Dataset items
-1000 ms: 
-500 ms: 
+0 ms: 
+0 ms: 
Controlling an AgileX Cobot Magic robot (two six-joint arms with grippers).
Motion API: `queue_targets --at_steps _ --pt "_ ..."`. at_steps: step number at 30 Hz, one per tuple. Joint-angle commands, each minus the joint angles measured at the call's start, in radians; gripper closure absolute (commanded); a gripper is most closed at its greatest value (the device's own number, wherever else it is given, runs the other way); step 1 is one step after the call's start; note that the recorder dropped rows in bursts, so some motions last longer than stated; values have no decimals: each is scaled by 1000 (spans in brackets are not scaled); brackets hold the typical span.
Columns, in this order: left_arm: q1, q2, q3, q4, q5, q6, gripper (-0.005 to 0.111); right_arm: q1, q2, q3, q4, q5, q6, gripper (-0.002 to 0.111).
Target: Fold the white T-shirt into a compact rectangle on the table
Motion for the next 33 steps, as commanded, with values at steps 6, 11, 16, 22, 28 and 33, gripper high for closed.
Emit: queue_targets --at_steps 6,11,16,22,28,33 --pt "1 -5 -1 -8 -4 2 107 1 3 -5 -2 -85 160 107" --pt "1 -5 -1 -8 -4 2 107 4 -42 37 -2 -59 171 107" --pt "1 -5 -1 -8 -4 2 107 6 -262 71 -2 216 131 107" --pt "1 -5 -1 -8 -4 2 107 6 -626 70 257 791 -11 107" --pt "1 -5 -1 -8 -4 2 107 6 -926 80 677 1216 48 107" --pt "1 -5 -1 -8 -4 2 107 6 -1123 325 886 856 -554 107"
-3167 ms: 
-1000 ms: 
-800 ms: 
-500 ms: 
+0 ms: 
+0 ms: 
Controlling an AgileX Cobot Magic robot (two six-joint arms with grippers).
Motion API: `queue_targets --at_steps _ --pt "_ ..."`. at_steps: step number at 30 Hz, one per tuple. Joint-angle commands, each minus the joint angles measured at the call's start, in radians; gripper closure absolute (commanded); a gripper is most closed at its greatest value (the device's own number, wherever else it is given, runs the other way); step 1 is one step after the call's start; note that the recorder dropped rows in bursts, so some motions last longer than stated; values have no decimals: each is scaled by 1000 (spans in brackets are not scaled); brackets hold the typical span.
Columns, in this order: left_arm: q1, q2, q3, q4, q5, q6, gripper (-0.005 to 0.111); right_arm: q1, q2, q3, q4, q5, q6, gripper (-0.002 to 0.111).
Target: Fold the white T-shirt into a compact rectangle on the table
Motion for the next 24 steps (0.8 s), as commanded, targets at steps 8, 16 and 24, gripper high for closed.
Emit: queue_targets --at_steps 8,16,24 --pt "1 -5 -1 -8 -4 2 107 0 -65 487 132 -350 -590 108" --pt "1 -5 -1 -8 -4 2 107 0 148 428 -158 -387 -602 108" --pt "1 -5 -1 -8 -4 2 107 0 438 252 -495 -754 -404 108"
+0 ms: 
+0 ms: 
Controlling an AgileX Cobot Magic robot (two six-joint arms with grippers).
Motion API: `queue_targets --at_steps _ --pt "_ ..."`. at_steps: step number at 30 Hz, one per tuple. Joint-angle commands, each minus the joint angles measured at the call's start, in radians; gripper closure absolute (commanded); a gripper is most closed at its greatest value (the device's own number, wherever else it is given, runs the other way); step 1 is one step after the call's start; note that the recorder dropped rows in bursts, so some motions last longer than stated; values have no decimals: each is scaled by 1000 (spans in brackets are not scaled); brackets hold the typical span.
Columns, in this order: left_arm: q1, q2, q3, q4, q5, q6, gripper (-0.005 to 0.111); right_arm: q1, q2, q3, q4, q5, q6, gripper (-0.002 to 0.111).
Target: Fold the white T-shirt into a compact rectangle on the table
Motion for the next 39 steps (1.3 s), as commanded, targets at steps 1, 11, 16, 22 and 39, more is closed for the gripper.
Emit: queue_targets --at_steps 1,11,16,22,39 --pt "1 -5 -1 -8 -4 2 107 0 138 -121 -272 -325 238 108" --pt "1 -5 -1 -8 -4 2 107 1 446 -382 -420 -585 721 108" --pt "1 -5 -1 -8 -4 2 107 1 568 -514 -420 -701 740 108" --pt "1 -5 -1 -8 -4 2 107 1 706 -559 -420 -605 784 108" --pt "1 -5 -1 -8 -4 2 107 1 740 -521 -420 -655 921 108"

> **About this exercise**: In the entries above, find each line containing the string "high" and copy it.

> **Exercise solution**:
Motion for the next 33 steps, as commanded, with values at steps 6, 11, 16, 22, 28 and 33, gripper high for closed.
Motion for the next 24 steps (0.8 s), as commanded, targets at steps 8, 16 and 24, gripper high for closed.

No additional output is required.